--- Entries shown ---

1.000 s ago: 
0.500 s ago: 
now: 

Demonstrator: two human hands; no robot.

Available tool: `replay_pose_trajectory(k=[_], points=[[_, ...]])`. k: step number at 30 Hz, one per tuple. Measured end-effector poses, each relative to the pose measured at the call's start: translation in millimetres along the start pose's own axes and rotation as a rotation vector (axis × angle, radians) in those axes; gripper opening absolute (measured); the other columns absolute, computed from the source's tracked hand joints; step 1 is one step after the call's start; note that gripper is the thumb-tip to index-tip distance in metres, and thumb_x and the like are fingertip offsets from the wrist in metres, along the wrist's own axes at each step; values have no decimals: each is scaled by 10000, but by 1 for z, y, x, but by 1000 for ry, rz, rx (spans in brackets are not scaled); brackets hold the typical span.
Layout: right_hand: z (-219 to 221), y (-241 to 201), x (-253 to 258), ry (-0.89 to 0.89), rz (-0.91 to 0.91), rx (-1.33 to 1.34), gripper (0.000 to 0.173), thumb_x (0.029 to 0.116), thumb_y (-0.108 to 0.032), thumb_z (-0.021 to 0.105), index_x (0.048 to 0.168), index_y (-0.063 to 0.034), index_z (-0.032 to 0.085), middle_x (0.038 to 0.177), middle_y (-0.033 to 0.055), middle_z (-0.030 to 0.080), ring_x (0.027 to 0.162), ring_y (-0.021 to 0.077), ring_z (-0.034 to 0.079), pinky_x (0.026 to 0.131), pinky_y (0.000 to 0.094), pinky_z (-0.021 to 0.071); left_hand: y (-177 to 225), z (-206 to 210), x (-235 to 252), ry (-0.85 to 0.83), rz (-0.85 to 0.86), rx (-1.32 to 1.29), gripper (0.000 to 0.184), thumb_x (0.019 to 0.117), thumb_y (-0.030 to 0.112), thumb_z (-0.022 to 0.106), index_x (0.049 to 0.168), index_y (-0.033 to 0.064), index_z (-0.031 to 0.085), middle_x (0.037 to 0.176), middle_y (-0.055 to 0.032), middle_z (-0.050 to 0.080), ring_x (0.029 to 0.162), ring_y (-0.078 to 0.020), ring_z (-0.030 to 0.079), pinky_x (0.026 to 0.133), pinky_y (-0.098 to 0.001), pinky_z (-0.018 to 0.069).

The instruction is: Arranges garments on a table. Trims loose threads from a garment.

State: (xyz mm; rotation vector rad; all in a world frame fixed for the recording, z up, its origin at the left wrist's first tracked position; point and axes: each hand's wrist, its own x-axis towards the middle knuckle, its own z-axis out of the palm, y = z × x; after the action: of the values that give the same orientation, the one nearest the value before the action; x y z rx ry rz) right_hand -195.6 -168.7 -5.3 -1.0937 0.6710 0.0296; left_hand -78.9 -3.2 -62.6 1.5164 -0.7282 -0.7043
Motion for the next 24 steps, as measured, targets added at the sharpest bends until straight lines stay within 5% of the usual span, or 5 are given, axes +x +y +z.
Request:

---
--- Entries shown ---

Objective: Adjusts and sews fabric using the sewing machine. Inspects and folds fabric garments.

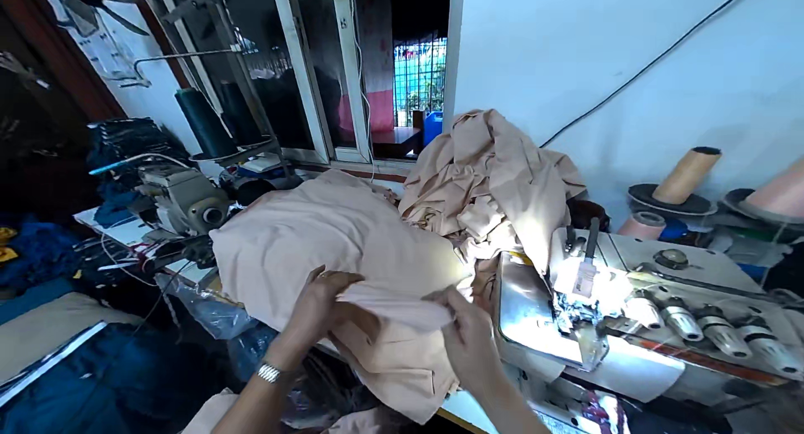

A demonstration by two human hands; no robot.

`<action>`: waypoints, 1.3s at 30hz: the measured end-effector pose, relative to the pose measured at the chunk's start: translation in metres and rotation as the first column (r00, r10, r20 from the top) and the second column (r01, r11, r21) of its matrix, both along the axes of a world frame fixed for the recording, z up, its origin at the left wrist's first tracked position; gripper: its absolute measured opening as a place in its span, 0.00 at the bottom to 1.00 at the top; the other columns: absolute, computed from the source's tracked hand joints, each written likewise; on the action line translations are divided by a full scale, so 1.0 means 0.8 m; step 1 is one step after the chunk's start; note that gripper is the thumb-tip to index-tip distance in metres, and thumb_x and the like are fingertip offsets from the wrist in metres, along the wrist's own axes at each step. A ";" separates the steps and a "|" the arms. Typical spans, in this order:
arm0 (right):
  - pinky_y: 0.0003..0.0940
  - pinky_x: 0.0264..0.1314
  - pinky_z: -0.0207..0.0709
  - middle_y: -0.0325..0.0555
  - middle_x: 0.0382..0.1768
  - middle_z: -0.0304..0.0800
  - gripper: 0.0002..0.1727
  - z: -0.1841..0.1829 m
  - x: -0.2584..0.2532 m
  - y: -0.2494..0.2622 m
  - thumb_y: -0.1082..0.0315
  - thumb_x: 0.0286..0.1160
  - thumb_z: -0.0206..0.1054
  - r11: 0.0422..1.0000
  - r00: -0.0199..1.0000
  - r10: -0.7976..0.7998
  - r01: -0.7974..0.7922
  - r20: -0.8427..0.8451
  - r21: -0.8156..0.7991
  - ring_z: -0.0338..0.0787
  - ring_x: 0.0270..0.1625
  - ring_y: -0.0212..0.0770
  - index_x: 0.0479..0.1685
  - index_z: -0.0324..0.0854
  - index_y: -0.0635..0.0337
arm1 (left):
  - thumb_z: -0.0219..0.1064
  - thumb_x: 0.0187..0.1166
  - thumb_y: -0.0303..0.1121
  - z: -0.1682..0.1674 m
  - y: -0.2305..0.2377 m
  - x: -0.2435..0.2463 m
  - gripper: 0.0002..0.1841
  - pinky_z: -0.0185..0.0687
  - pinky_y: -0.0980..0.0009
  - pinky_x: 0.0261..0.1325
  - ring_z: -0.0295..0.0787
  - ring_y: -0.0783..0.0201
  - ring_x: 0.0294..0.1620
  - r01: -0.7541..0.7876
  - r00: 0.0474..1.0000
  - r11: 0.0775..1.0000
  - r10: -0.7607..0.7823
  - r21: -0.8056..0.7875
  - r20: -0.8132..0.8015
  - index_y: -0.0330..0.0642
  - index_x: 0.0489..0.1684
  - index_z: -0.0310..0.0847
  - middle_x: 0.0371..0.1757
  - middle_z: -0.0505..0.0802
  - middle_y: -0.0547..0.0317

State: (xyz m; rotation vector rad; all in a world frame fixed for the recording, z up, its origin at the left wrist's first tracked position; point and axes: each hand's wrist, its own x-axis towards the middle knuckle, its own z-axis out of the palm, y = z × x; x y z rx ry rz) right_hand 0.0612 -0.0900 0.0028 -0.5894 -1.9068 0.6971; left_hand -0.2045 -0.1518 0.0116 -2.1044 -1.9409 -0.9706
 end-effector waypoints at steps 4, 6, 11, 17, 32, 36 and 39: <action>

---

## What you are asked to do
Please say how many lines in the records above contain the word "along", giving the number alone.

## Exercise output
2